_Work instructions_
What is needed is an exact copy of all the lines below.

_Supplied material_
========
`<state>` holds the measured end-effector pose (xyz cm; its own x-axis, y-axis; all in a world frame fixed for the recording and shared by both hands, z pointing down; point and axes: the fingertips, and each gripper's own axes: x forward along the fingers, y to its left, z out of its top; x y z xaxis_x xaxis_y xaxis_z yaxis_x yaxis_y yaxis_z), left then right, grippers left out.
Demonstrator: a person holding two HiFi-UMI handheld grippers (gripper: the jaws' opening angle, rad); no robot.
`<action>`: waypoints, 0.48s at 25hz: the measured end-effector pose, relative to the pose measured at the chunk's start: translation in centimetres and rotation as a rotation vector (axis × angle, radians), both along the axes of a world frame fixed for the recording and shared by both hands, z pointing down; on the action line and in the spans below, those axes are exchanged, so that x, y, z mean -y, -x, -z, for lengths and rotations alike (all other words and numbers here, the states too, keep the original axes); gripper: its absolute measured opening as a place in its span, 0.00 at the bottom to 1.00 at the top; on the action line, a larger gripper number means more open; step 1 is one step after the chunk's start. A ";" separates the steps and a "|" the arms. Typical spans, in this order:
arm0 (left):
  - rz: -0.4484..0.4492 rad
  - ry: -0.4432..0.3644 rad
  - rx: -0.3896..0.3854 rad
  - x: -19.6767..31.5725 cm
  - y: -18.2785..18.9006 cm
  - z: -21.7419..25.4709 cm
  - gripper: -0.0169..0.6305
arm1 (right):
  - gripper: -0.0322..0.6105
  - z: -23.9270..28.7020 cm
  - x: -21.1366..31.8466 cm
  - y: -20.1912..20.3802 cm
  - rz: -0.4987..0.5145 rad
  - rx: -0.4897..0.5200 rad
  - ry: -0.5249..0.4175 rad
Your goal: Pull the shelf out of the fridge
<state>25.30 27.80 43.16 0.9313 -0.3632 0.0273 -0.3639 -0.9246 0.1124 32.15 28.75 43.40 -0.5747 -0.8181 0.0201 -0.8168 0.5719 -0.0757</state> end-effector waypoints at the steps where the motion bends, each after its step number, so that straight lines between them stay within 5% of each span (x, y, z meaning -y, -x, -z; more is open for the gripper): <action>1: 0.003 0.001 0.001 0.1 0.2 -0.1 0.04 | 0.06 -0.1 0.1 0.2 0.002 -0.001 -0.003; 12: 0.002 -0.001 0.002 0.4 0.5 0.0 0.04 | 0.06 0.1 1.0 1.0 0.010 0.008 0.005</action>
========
_Exercise result_
`<state>` holds the measured end-effector pose (xyz cm; its own x-axis, y-axis; all in a world frame fixed for the recording and shared by both hands, z pointing down; point and axes: the fingertips, and each gripper's own axes: x forward along the fingers, y to its left, z out of its top; x y z xaxis_x xaxis_y xaxis_z yaxis_x yaxis_y yaxis_z), left then right, grippers left out.
Demonstrator: a person holding two HiFi-UMI handheld grippers (gripper: the jaws' opening angle, rad); no robot.
`<action>`: waypoints, 0.48s at 25hz: the measured end-effector pose, relative to the pose measured at the chunk's start: translation in centimetres and rotation as a rotation vector (axis × angle, radians), both along the axes of a world frame fixed for the recording and shared by both hands, z pointing down; on the action line and in the spans below, those axes are exchanged, so that x, y, z mean -y, -x, -z, for lengths and rotations alike (all other words and numbers here, the states too, keep the original axes); gripper: its absolute measured opening as a place in its span, 0.00 at the bottom to 1.00 at the top; on the action line, a larger gripper number means more open; step 1 is one step after the chunk's start. A ";" separates the steps and a "|" the arms. Typical spans, in this order:
arm0 (left):
  - rz: -0.4484..0.4492 rad
  - ry: -0.4432..0.3644 rad
  - rx: -0.3896..0.3854 rad
  - x: -19.6767..31.5725 cm
  - y: -18.2785..18.9006 cm
  - z: -21.7419..25.4709 cm
  - gripper: -0.0169..0.6305
arm1 (right):
  - gripper: -0.0322..0.6105
  - z: -23.9270..28.7020 cm
  - x: -21.1366..31.8466 cm
  - y: -20.1912..20.3802 cm
  - rz: -0.4987..0.5145 rad
  - rx: -0.4897..0.5200 rad
  - ry: -0.5249..0.4175 rad
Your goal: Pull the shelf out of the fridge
<state>25.30 27.80 43.16 0.9313 -0.3632 0.0273 -0.3639 -0.9246 0.1124 32.15 28.75 43.40 -0.5747 -0.8181 0.0201 -0.8168 0.5719 -0.0757</state> end-effector waypoints at the steps where the motion bends, each after its step number, so that straight lines between them stay within 5% of each span (x, y, z meaning -y, -x, -z; more is open for the gripper): <action>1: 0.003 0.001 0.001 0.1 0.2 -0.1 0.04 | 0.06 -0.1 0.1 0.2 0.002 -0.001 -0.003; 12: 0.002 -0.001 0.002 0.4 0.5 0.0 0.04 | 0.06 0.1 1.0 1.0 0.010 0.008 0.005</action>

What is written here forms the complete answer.